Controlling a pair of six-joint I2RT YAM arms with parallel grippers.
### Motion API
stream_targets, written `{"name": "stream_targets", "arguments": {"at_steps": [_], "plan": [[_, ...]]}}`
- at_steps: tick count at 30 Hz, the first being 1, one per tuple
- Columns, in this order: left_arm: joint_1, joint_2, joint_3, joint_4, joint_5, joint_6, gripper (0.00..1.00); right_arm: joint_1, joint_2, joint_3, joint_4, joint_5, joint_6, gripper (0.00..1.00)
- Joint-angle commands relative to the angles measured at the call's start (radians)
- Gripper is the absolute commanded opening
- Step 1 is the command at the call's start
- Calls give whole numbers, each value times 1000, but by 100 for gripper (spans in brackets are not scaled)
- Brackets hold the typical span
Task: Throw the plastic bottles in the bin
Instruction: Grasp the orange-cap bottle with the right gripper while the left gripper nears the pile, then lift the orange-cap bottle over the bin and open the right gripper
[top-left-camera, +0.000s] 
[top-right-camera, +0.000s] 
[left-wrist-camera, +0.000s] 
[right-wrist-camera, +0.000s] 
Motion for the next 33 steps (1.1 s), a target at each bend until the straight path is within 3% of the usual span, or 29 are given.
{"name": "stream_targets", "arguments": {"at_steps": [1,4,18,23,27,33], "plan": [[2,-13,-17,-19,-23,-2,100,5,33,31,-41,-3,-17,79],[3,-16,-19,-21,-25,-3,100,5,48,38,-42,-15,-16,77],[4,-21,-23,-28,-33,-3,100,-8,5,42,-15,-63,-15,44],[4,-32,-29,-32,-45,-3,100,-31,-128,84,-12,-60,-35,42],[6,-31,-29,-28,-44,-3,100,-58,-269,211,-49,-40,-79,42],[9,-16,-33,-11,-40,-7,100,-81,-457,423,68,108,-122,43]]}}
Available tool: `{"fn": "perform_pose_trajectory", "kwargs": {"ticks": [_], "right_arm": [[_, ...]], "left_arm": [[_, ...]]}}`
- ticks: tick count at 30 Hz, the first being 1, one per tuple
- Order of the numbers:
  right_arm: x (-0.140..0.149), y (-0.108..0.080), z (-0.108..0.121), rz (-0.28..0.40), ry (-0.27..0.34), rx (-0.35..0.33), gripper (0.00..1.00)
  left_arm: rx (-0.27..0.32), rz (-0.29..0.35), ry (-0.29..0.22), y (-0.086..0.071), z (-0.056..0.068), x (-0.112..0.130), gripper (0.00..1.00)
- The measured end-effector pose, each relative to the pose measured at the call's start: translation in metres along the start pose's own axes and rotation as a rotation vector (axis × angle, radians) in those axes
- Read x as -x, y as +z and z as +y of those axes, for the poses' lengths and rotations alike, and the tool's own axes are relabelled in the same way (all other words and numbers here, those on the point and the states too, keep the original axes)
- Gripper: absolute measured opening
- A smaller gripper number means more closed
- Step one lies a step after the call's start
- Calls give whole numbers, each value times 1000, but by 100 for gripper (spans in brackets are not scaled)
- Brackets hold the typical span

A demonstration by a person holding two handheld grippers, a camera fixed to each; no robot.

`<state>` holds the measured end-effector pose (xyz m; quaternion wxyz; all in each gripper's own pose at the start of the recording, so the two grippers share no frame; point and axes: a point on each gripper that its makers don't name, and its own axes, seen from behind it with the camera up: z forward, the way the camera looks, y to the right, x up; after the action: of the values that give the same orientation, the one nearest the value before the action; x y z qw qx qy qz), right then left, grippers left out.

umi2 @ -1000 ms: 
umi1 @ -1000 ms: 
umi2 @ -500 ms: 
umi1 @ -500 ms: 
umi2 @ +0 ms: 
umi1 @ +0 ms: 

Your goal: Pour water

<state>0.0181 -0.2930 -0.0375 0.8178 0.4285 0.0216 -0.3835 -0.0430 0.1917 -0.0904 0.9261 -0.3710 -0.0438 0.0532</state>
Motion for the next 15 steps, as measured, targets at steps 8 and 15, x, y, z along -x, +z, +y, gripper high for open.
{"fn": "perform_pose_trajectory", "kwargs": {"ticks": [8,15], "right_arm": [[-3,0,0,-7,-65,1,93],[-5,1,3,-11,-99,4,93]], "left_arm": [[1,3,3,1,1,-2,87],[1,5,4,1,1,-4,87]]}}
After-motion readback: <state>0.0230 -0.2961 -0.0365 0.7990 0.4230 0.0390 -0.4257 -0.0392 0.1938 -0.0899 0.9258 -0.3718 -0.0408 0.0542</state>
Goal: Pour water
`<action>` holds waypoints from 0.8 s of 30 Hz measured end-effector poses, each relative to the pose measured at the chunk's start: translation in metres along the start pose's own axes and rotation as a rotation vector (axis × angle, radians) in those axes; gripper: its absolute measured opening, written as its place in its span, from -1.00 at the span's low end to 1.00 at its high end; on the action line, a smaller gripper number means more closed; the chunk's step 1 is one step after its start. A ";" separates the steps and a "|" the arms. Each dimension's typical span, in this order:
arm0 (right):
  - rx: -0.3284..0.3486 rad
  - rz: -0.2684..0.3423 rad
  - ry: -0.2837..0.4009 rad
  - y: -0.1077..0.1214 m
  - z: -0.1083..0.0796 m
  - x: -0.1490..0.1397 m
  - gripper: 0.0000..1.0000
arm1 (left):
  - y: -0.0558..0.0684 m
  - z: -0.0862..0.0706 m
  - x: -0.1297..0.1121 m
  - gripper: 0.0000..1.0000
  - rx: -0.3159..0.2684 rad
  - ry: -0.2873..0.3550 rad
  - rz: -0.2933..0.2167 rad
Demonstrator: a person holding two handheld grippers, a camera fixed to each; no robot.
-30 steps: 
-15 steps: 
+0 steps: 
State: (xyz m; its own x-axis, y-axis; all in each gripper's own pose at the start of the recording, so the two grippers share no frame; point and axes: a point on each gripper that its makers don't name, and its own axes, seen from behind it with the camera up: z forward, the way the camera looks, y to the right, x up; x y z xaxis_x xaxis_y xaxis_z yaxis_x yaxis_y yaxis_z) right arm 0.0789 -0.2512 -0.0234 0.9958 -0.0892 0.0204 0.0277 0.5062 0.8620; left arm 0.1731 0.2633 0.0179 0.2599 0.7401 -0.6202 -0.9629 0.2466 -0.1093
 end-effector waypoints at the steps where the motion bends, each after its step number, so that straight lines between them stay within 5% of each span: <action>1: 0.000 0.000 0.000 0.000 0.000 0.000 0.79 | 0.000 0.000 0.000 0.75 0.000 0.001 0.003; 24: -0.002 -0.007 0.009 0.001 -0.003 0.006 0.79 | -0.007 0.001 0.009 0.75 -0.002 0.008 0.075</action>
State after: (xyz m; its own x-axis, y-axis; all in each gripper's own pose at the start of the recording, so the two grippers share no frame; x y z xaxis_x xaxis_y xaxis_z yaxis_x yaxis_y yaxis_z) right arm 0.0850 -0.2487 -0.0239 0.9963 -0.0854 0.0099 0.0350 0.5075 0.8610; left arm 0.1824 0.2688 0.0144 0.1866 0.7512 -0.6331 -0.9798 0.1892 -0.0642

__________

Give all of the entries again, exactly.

• WORKED SOLUTION:
Controlling a pair of six-joint I2RT YAM arms with parallel grippers.
### Motion API
stream_targets, written `{"name": "stream_targets", "arguments": {"at_steps": [_], "plan": [[_, ...]]}}`
- at_steps: tick count at 30 Hz, the first being 1, one per tuple
- Columns, in this order: left_arm: joint_1, joint_2, joint_3, joint_4, joint_5, joint_6, gripper (0.00..1.00); right_arm: joint_1, joint_2, joint_3, joint_4, joint_5, joint_6, gripper (0.00..1.00)
- Joint-angle commands relative to the angles measured at the call's start (radians)
- Gripper is the absolute commanded opening
- Step 1 is the command at the call's start
- Calls give whole numbers, each value times 1000, but by 100 for gripper (spans in brackets are not scaled)
- Brackets hold the typical span
Task: Throw the plastic bottles in the bin
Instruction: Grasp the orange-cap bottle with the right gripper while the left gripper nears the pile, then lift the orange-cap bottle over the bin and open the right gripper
[top-left-camera, +0.000s] 
[top-right-camera, +0.000s] 
[left-wrist-camera, +0.000s] 
[right-wrist-camera, +0.000s] 
Motion for the next 33 steps (1.1 s), a target at each bend until the straight path is within 3% of the usual span, or 29 are given.
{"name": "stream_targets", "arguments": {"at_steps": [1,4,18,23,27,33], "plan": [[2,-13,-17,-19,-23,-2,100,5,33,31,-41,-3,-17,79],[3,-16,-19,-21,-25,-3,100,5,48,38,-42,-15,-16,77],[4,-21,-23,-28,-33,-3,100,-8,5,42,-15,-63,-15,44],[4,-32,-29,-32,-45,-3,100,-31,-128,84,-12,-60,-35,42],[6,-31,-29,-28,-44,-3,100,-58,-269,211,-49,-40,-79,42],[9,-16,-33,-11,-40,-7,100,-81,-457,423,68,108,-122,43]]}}
Available tool: `{"fn": "perform_pose_trajectory", "kwargs": {"ticks": [_], "right_arm": [[_, ...]], "left_arm": [[_, ...]]}}`
- ticks: tick count at 30 Hz, the first being 1, one per tuple
- Order of the numbers:
  right_arm: x (-0.140..0.149), y (-0.108..0.080), z (-0.108..0.121), rz (-0.28..0.40), ry (-0.27..0.34), rx (-0.35..0.33), gripper (0.00..1.00)
  left_arm: rx (-0.27..0.32), rz (-0.29..0.35), ry (-0.29..0.22), y (-0.086..0.071), z (-0.056..0.068), x (-0.112..0.130), gripper (0.00..1.00)
- The measured end-effector pose, each relative to the pose measured at the call's start: translation in metres along the start pose's own axes and rotation as a rotation vector (axis × angle, radians) in those axes
- Read x as -x, y as +z and z as +y of those axes, for the poses' lengths and rotations alike, and the tool's own axes are relabelled in the same way (all other words and numbers here, those on the point and the states too, keep the original axes)
- Gripper: absolute measured opening
- A smaller gripper number means more closed
- Step one lies a step after the call's start
- Calls give whole numbers, each value times 1000, but by 100 for gripper (spans in brackets are not scaled)
- Brackets hold the typical span

A demonstration by a person holding two handheld grippers, a camera fixed to each; no robot.

`<state>` holds the measured end-effector pose (xyz m; quaternion wxyz; all in each gripper's own pose at the start of the recording, so the two grippers share no frame; point and axes: a point on each gripper that its makers don't name, and its own axes, seen from behind it with the camera up: z forward, the way the camera looks, y to the right, x up; after the action: of the values that give the same orientation, the one nearest the value before the action; x y z qw qx qy qz), right then left, grippers left out.

umi2 @ -1000 ms: 
umi1 @ -1000 ms: 
umi2 @ -500 ms: 
umi1 @ -500 ms: 
umi2 @ +0 ms: 
umi1 @ +0 ms: 

Your goal: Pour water

<state>0.0181 -0.2930 -0.0375 0.8178 0.4285 0.0216 -0.3835 -0.0430 0.1917 -0.0904 0.9261 -0.3710 -0.0438 0.0532</state>
Motion for the next 15 steps, as measured, targets at steps 8 and 15, x, y, z along -x, +z, +y, gripper high for open.
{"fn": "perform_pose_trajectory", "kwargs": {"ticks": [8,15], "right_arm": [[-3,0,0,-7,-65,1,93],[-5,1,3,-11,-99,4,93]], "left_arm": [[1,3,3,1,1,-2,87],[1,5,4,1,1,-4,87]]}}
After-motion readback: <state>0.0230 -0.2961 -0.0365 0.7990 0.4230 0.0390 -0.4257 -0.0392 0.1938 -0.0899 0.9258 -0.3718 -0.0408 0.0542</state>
Goal: Pour water
`<action>` holds waypoints from 0.8 s of 30 Hz measured end-effector poses, each relative to the pose measured at the chunk's start: translation in metres along the start pose's own axes and rotation as a rotation vector (axis × angle, radians) in those axes; gripper: its absolute measured opening, written as its place in its span, from -1.00 at the span's low end to 1.00 at its high end; on the action line, a smaller gripper number means more closed; the chunk's step 1 is one step after its start. A ";" separates the steps and a "|" the arms. Each dimension's typical span, in this order:
arm0 (right):
  - rx: -0.3284..0.3486 rad
  - rz: -0.2684..0.3423 rad
  - ry: -0.2837..0.4009 rad
  - y: -0.1077..0.1214 m
  - z: -0.1083..0.0796 m
  - x: -0.1490..0.1397 m
  - gripper: 0.0000..1.0000
arm1 (left):
  - y: -0.0558..0.0684 m
  - z: -0.0862..0.0706 m
  - x: -0.1297..0.1121 m
  - gripper: 0.0000..1.0000
  - rx: -0.3159..0.2684 rad
  - ry: -0.2873..0.3550 rad
  - rz: -0.2933..0.2167 rad
Demonstrator: a person holding two handheld grippers, a camera fixed to each; no robot.
-30 steps: 
-15 steps: 
+0 steps: 
State: (xyz m; its own x-axis, y-axis; all in each gripper's own pose at the start of the recording, so the two grippers share no frame; point and axes: a point on each gripper that its makers don't name, and its own axes, seen from behind it with the camera up: z forward, the way the camera looks, y to the right, x up; x y z xaxis_x xaxis_y xaxis_z yaxis_x yaxis_y yaxis_z) right arm 0.0789 -0.2512 -0.0234 0.9958 -0.0892 0.0204 0.0277 0.5062 0.8620; left arm 0.1731 0.2633 0.0179 0.2599 0.7401 -0.6202 -0.9629 0.2466 -0.1093
 end-effector waypoints at the steps where the motion bends, each after its step number, so that straight lines between them stay within 5% of each span: <action>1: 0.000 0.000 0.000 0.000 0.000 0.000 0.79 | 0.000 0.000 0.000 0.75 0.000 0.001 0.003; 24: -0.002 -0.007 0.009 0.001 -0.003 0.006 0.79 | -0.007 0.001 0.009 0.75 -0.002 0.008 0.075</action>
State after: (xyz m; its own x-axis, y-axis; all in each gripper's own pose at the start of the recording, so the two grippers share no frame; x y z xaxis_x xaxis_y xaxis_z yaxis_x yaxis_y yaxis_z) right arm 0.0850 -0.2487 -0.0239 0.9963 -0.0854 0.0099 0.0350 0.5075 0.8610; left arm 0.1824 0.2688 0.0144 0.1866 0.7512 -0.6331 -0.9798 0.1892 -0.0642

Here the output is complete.